In the intervening years, more than three million children have had tooth prints—or, in the case of babies, prints of the distinctive ridges on the roof of their mouth—produced for free at CHIP events through the US and Canada, said Harte, who is now the international spokesman for CHIP. The prints can provide a critical clue in identifying young victims.

David Harte, A75, D78“The use of the tooth as an identification mechanism establishes a strong case for itself,” declared a 2016 study of tooth prints that appeared in the Journal of Forensic Dental Sciences. “Thus, in addition to serving the already noble purpose of maintaining the dental health of a child, a dentist can go a long way in making sure that a missing child is reunited with his or her loved ones as soon as possible.”

The tooth prints are packaged along with fingerprints, video, and a swab with a DNA sample, and kept by parents. The thermoplastic wafer used in the process was developed by another Tufts Dental alumnus, David Tesini, D75, DG77, AG79, who has several inventions to his credit. He created an identification process he called Toothprints in the 1980s, but it never took off and he put it aside.

Then on July 17, 1996, TWA Flight 800 crashed minutes after takeoff from New York’s JFK Airport, killing all 230 people on board.
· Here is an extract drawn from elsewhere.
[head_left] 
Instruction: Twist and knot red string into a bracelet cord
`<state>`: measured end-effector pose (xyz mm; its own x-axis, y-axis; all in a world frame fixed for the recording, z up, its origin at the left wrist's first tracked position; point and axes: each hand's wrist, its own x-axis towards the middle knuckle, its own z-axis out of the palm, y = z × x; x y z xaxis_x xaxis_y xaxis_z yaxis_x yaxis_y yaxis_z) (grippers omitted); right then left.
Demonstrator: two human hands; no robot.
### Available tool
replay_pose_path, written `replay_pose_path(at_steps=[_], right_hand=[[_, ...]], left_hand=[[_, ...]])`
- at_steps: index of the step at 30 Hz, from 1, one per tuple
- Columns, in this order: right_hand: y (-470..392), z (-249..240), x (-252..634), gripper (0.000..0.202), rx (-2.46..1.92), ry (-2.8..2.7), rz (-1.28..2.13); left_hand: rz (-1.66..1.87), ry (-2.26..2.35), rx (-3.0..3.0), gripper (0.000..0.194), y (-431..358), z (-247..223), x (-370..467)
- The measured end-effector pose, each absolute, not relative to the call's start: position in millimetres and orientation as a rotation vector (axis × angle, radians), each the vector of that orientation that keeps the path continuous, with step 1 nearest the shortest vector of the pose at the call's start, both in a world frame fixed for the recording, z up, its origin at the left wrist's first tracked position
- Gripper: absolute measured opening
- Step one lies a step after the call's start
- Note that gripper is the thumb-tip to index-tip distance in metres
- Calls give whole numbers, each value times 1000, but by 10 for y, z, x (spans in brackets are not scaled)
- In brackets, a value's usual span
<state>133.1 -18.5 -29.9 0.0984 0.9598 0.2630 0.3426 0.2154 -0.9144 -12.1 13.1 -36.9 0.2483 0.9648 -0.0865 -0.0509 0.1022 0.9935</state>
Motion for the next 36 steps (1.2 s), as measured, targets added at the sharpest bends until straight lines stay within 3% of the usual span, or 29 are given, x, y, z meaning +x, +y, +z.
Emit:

Identifying the victims was an arduous task that took more than a year, and since forensic dentists were involved in much of the work, Harte followed the story through the ADA News.

“As I read with horror about how slow this process was, I thought we have to have a better system,” Harte said. How could dentistry help? For years after the headline-making disappearance of young Adam Walsh in 1981, child-safety advocates debated the idea of an oral-based ID system: bonding numbers on teeth, or implanting microchips in the mouth. Harte remembered hearing about Tesini’s tooth-printing endeavor and approached the Masons, which had long been involved in child safety, about covering the cost of the materials. The inclusion of tooth prints in CHIP kits debuted in Massachusetts with Kimberly Harte, D14 (now a dentist herself), as the first subject, and Jim Lonborg, D83 (also a former Red Sox pitcher), as the dentist who took her imprint.

Harte, who practices in Milton, Massachusetts, started training as a forensic dentist around the same time and now lectures on the subject, sometimes accompanied by experts in the field of missing children or law enforcement. Ahead, Harte explains the benefits of tooth prints and what makes them different and easier to use than existing dental records:

- Unlike X-rays, which are a two-dimensional image, tooth prints are three-dimensional, showcasing more identifying features.

- With the advent of fluoride, sealants, and other preventive care, many children lack unique identifying information such as fillings or restorations. “There’s nothing to chart,” Harte said.

- Because tooth prints are kept by families, they are readily available after disasters. The TWA crash occurred during a summer weekend, for example, when many of the passengers’ dentists were unavailable to provide records immediately. (This was more of a concern in the pre-cellphone and pre-electronic health records era.) After Hurricane Katrina, many dental offices were damaged or made inaccessible by flooding. 

And the advantages aren’t limited to children, Harte said. Tooth prints could be used to identify Alzheimer’s disease or dementia patients who wander off. Harte said forensic experts who sought to identify victims after 9/11 have said tooth prints might have helped give names to remains that are still unidentified. “That’s our next big project,” Harte said. “We can do the whole family.”